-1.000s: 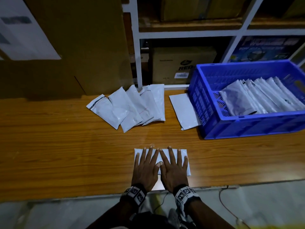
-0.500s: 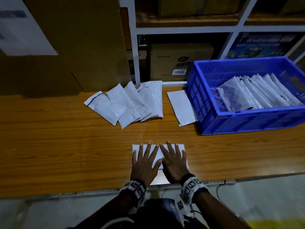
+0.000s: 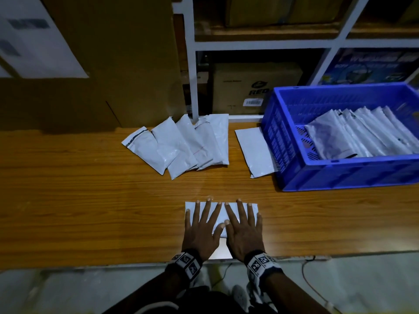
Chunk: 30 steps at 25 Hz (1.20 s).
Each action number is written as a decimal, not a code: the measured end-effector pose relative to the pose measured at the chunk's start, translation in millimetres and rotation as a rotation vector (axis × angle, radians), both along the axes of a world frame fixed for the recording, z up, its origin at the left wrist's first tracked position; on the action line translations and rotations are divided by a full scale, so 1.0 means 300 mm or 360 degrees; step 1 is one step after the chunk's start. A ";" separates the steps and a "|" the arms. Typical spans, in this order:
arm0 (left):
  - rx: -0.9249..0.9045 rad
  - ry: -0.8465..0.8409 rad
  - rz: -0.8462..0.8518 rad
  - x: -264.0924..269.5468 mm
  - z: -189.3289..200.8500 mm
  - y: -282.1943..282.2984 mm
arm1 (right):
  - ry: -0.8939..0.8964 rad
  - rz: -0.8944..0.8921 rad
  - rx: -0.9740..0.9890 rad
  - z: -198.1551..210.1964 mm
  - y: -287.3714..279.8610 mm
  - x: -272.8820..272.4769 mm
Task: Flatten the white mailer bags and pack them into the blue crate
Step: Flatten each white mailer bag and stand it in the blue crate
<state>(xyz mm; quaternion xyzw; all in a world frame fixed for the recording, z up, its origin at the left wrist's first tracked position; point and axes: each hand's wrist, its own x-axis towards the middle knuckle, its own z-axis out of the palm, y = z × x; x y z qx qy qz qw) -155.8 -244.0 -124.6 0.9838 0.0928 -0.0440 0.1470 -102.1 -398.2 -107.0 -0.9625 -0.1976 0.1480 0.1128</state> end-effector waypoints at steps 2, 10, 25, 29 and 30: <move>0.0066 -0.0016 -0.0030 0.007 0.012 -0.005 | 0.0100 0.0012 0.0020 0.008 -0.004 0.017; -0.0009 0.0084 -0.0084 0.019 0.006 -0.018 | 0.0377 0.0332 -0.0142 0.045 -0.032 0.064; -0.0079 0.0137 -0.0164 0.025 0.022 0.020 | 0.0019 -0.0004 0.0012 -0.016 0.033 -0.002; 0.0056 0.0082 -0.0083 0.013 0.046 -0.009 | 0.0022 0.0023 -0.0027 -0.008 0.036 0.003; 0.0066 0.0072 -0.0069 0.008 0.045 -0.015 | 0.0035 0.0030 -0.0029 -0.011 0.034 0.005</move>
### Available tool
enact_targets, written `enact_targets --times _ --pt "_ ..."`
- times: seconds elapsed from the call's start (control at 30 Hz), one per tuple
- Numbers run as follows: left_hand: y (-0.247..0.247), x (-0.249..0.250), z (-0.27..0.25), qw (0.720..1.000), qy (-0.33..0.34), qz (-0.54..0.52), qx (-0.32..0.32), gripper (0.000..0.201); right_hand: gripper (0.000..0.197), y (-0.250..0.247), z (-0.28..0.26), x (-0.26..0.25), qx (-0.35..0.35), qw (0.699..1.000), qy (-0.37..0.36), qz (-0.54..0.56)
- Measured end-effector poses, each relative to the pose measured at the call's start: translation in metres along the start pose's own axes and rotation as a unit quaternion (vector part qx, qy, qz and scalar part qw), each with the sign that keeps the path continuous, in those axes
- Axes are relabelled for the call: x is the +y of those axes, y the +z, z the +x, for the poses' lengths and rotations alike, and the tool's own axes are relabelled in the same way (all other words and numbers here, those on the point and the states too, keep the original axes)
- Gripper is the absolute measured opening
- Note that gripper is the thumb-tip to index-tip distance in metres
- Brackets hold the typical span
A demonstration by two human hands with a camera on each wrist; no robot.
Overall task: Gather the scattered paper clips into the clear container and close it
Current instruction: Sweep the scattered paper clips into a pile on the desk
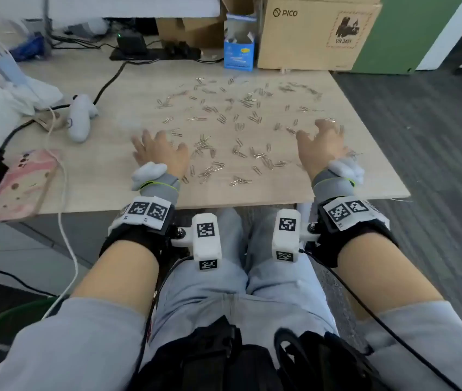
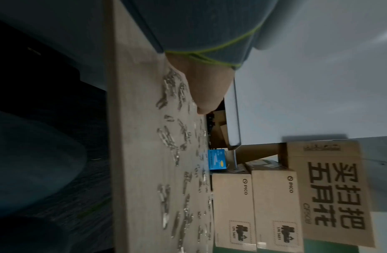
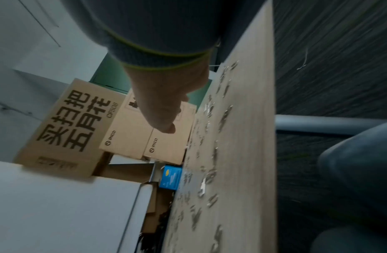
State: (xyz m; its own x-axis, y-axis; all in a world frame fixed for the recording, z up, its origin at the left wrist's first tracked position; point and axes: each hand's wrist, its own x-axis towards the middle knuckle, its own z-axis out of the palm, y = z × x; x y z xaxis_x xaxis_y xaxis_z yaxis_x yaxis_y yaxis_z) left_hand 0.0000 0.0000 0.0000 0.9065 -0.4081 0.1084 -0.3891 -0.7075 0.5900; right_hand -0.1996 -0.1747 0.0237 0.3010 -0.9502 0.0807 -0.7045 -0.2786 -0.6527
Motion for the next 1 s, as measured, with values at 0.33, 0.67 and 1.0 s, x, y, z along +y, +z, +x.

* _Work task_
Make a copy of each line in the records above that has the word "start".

* _Expected answer_
Each action number is written as a decimal, not a code: the measured end-effector pose relative to the pose measured at the chunk's start, translation in millimetres and rotation as a rotation vector (axis × angle, radians), both along the axes of a world frame fixed for the recording, z up, its origin at the left wrist's first tracked position; on the action line translations and rotations are divided by a full scale, so 1.0 means 300 mm or 360 degrees; step 1 is one step after the chunk's start. A ";" separates the steps and a "|" the arms. Typical spans, in this order:
- times: seconds elapsed from the call's start (control at 30 Hz), one per tuple
- Measured end-effector poses, each relative to the pose measured at the call's start: translation in metres along the start pose's own axes and rotation as a unit quaternion (vector part qx, qy, qz and scalar part qw), each with the sign that keeps the path continuous, in those axes

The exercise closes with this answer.